Not prone to rose-tinted views, Greenwald reminds us that "in the very recent past, not even our Constitution's First Amendment has been a match for the endless exploitation of American policy, law and resources to target and punish Israel's enemies," writing that "the U.S. government has made it illegal merely to broadcast Hezbollah television stations and has even devoted its resources to criminally prosecuting and imprisoning satellite providers merely for including Hezbollah's Al Manar channel in their cable package."

Now if only the Times didn't feel compelled to "balance" such sensible views with outright calls for terrorism by Israeli forces. See the FAIR Action Alert: "Terrorism on the New York Times Op-Ed Page: Friedman Supports Civilian Suffering as 'Education'" (1/14/09)

FAIR Activist: Friedman's Phony Evidence That Terror Works

Thursday, January 15th, 2009

Posting his letter to the New York Times on FAIR Blog, FAIR activist bpb points out that not only is Thomas Friedman claiming that terrorism works, he's making up evidence to claim that terrorism works:

There is no evidence for Thomas Friedman's contention that after Israel's 2006 war with Hizballah, "Lebanese civilians, in anguish, said to Hezbollah: 'What were you thinking? Look what destruction you have visited on your own community! For what? For whom?'" In fact, in the month following the war, a public opinion poll conducted in Lebanon confirmed the opposite: that Lebanese public opinion strongly favored Hizballah.

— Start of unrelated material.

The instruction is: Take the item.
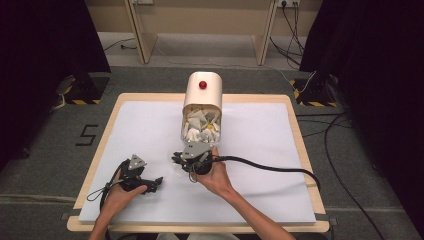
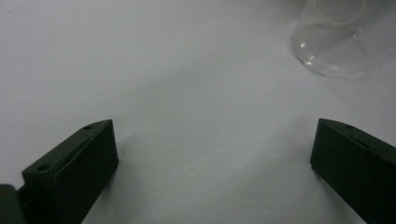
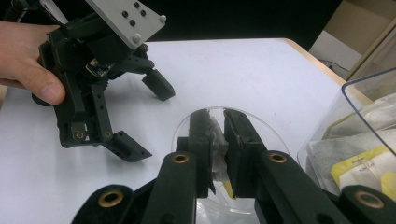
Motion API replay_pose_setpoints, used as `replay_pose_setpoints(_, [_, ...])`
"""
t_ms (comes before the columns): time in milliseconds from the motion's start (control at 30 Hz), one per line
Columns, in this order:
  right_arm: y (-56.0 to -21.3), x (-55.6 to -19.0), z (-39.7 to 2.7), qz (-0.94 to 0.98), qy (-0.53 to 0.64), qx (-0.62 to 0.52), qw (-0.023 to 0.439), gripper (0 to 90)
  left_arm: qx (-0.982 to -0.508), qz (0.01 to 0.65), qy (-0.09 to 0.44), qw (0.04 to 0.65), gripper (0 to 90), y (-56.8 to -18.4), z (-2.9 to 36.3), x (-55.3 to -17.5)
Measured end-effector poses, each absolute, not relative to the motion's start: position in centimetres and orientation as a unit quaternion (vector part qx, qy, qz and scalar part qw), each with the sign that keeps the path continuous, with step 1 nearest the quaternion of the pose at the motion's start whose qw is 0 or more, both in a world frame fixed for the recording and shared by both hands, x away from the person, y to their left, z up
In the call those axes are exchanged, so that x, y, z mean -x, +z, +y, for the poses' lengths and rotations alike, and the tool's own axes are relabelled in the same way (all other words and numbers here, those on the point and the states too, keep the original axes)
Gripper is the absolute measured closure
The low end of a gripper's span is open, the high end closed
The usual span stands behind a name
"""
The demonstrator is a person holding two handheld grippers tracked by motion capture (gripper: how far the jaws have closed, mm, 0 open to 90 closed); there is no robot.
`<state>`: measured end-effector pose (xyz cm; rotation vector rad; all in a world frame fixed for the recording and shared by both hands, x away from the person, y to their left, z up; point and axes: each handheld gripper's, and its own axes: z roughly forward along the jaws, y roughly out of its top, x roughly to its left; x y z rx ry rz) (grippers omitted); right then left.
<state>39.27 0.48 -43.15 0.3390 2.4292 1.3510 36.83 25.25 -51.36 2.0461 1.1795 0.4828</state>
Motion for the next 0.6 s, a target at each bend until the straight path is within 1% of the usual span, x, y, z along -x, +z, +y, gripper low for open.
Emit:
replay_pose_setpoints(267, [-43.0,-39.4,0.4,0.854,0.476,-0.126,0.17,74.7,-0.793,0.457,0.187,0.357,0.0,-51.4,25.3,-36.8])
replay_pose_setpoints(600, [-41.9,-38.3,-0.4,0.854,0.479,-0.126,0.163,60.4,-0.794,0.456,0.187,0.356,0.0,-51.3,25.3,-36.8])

According to a poll conducted by Information International from August 22 to August 27, 2006, 57 percent of respondents "supported" Hizballah's kidnappings of Israeli soldiers, which initiated the conflict. According to the same poll, 79 percent of respondents rated the performance of Hizballah leader Hassan Nasrallah as "good/great." These numbers are noteworthy not only because they disprove Friedman's claim, but because they also represent a relative uniformity of opinion across Lebanon's notoriously divided populace.

Furthermore, even in mid-October 2006, months after the war's end, a poll conducted in Lebanon by the Center for Strategic Studies found that 78 percent of respondents believed that Israel would have attacked Lebanon "whether Hizbollah captured the Israeli soldiers or not," thus signifying that a large majority of Lebanese were unwilling to place blame on Hizballah.

Based on these numbers, it is easy to see that Thomas Friedman is rewriting history in order to justify his current support of Israel's war on Palestinian civilians. It is remarkable that he seems to have assumed that his claims could not be fact-checked in this age of ubiquitous polling.

Krauthammer vs. Peace

Friday, January 9th, 2009

Washington Post columnist Charles Krauthammer continues to support Israel's assault on Gaza in today's paper (1/9/09). He displays a remarkably odd notion of what a cease fire is for, citing the lessons of Lebanon as a cautionary tale:

The U.N.-mandated disarmament of Hezbollah in Lebanon is a well-known farce. Not only have foreign forces not stopped Hezbollah's massive rearmament, their very presence makes it impossible for Israel to take any preventive military action, lest it accidentally hit a blue-helmeted Belgian crossing guard.

In other words, the Lebanese cease-fire is problematic because it is currently preventing an outbreak of violence.